Tarzán cogió el abrecartas de Schulzl-Müller y raspó con él el auricular. Al otro lado de línea sonaría, sin duda, como el estrépito de un martillo neumático.
El martilleo se repitió cuatro veces.
Era suficiente como trastorno en la comunicación, interrupción de la línea, fallo técnico y avería en la transmisión.
Tarzán presionó sobre el conmutador y el contacto se interrumpió. Otto se llevaría una sorpresa, pero no desconfiaría.
—¿Y bien?
Todos miraban al ferroviario.
Su expresión era toda una respuesta.
Se sentía febril.
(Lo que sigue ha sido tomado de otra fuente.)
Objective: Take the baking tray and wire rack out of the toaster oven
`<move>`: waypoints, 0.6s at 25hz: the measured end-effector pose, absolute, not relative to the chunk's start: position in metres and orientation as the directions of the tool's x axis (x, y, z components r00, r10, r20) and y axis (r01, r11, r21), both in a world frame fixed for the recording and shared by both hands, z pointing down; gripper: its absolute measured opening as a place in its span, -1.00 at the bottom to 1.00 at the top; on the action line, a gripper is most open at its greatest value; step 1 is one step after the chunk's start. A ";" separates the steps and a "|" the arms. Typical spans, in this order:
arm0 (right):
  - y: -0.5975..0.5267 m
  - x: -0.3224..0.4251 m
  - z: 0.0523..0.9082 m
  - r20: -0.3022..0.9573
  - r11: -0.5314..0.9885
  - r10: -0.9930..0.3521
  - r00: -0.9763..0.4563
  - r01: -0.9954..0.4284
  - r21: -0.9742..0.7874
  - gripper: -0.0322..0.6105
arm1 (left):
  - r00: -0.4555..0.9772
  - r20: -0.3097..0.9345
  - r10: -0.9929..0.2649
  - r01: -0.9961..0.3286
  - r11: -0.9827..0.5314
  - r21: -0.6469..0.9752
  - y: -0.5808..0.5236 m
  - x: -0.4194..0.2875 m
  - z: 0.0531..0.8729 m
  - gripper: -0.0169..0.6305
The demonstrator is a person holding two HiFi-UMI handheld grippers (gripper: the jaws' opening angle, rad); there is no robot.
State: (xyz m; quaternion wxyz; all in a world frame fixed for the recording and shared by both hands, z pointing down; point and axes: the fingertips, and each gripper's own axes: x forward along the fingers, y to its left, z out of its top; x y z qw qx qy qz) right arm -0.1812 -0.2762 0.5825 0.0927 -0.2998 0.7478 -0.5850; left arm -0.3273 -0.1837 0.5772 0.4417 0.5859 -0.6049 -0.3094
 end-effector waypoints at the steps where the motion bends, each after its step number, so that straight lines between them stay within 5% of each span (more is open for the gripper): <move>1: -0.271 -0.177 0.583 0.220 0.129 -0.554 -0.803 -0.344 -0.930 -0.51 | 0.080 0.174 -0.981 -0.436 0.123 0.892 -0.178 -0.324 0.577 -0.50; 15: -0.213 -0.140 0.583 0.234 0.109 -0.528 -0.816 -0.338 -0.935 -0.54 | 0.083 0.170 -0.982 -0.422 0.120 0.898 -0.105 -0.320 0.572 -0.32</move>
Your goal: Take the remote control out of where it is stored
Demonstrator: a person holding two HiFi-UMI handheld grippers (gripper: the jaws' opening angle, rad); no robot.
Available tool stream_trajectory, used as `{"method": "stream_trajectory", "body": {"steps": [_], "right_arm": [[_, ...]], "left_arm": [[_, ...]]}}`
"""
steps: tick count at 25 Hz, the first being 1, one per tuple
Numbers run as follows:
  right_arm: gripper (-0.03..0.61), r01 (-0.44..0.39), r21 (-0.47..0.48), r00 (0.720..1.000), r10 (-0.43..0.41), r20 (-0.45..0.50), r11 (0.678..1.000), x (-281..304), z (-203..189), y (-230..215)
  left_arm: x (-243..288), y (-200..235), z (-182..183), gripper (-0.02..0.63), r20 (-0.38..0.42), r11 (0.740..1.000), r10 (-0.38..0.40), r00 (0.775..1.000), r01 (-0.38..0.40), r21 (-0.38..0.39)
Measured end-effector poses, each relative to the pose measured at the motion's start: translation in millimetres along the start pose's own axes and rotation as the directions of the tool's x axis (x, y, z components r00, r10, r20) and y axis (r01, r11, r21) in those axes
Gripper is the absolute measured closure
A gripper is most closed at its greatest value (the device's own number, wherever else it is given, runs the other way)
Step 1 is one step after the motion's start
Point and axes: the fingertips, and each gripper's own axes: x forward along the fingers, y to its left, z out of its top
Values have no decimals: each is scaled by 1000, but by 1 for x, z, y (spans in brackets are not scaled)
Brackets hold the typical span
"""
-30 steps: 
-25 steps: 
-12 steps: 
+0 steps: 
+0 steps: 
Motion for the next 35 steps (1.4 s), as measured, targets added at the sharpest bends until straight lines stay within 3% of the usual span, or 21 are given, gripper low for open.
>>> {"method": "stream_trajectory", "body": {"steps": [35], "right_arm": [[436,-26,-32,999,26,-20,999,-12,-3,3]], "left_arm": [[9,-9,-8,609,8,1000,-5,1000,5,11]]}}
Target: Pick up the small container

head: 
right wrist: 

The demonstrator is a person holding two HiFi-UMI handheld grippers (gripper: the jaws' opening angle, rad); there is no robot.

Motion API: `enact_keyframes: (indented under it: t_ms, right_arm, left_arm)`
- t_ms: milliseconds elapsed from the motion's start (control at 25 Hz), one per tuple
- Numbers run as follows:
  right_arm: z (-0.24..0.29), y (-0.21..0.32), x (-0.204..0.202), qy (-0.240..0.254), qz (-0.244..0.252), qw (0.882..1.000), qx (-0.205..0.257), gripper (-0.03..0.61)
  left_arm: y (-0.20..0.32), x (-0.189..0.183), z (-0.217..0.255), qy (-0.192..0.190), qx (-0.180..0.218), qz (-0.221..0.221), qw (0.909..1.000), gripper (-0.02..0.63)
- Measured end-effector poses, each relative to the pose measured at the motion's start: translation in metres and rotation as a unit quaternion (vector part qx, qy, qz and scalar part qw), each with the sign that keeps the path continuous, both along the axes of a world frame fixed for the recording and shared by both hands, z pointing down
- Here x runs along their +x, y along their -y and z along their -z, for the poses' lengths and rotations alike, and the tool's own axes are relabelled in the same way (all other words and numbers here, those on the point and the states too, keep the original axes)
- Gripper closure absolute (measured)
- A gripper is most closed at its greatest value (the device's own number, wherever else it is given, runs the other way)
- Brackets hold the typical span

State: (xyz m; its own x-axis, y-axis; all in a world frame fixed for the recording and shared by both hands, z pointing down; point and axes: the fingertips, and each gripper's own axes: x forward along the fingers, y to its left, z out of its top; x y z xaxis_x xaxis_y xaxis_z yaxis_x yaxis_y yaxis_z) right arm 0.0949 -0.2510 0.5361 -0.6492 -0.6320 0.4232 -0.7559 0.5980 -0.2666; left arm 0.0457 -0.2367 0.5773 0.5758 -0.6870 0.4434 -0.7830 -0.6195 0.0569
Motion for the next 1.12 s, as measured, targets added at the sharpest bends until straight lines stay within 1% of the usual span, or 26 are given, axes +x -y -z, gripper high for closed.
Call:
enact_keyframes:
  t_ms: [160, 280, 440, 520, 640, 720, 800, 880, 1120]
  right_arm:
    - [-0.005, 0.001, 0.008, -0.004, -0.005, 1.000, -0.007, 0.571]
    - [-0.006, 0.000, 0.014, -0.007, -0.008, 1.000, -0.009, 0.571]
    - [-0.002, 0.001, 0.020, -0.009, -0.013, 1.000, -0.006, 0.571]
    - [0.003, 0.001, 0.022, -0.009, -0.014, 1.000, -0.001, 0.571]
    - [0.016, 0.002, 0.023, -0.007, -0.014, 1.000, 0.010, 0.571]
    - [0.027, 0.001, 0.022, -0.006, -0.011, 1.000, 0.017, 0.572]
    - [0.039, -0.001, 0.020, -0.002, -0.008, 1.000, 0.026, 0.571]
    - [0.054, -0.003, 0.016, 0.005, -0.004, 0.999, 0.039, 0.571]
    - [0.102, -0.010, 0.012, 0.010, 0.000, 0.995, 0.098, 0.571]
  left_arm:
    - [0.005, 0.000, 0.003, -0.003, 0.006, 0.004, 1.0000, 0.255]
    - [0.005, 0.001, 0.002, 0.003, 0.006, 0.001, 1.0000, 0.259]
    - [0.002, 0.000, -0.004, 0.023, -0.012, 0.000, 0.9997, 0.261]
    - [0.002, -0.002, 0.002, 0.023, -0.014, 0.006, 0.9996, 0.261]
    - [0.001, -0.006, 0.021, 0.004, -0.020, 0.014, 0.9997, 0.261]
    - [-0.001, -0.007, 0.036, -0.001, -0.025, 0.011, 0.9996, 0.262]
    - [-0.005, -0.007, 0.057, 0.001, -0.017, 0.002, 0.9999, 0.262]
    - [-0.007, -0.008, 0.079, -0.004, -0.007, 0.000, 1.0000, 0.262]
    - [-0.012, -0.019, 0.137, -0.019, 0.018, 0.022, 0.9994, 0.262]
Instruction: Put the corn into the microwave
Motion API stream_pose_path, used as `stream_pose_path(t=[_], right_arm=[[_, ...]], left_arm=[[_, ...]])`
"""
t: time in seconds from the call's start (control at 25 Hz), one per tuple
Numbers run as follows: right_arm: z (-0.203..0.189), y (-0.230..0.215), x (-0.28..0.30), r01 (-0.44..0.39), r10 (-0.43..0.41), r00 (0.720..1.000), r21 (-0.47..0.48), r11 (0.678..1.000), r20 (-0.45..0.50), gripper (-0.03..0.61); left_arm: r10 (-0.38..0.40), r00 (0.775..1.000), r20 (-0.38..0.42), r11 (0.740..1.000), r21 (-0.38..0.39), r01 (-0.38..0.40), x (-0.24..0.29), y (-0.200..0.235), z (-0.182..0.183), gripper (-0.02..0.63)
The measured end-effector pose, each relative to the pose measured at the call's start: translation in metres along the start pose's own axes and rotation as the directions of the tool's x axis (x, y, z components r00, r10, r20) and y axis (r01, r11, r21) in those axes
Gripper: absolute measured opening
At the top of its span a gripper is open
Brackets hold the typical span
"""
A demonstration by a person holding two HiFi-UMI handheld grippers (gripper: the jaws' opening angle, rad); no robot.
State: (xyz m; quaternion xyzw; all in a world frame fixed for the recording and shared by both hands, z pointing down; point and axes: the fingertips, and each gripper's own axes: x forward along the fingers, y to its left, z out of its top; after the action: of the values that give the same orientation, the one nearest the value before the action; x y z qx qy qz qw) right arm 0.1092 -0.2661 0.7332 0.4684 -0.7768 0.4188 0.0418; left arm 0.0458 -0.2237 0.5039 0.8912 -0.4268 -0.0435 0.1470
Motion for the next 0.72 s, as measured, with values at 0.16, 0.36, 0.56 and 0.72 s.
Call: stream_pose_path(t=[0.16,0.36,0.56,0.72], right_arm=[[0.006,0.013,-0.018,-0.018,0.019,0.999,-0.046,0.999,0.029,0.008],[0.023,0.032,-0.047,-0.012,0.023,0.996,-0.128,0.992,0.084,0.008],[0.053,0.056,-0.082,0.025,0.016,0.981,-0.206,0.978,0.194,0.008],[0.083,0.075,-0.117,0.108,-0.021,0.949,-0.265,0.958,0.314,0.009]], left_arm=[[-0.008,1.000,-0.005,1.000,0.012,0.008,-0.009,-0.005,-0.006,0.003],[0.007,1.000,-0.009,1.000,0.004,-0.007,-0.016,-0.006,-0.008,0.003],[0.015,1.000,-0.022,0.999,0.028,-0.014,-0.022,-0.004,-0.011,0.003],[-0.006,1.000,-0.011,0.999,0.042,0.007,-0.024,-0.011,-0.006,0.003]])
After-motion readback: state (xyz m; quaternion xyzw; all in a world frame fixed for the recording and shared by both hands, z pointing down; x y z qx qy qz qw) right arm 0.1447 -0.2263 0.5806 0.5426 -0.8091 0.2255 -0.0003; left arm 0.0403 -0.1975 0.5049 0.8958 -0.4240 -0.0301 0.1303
Los ojos le brillaban como si por primera vez su cócker se hubiera dejado limpiar las orejas sin oponer resistencia.
—Es él, os lo juro.
—¿Está completamente seguro? —preguntó Tarzán.
—Absolutamente.
—¡Gracias a Dios! —suspiró Albóndiga—. Ya pensaba que había renunciado a las ondas al chocolate por nada y para nada. Ahora lo arrastramos hasta la cárcel más próxima con una cuerda al cuello. Y luego lo celebramos en una heladería, ¿de acuerdo?
—¡No! —dijo Tarzán—. Ahora no es ya cosa nuestra. Vayamos zumbando a la comisaría y avisemos al señor Glockner. Y termina de una vez con tus ondas al chocolate, Willi. No se te van a escapar. Te están esperando.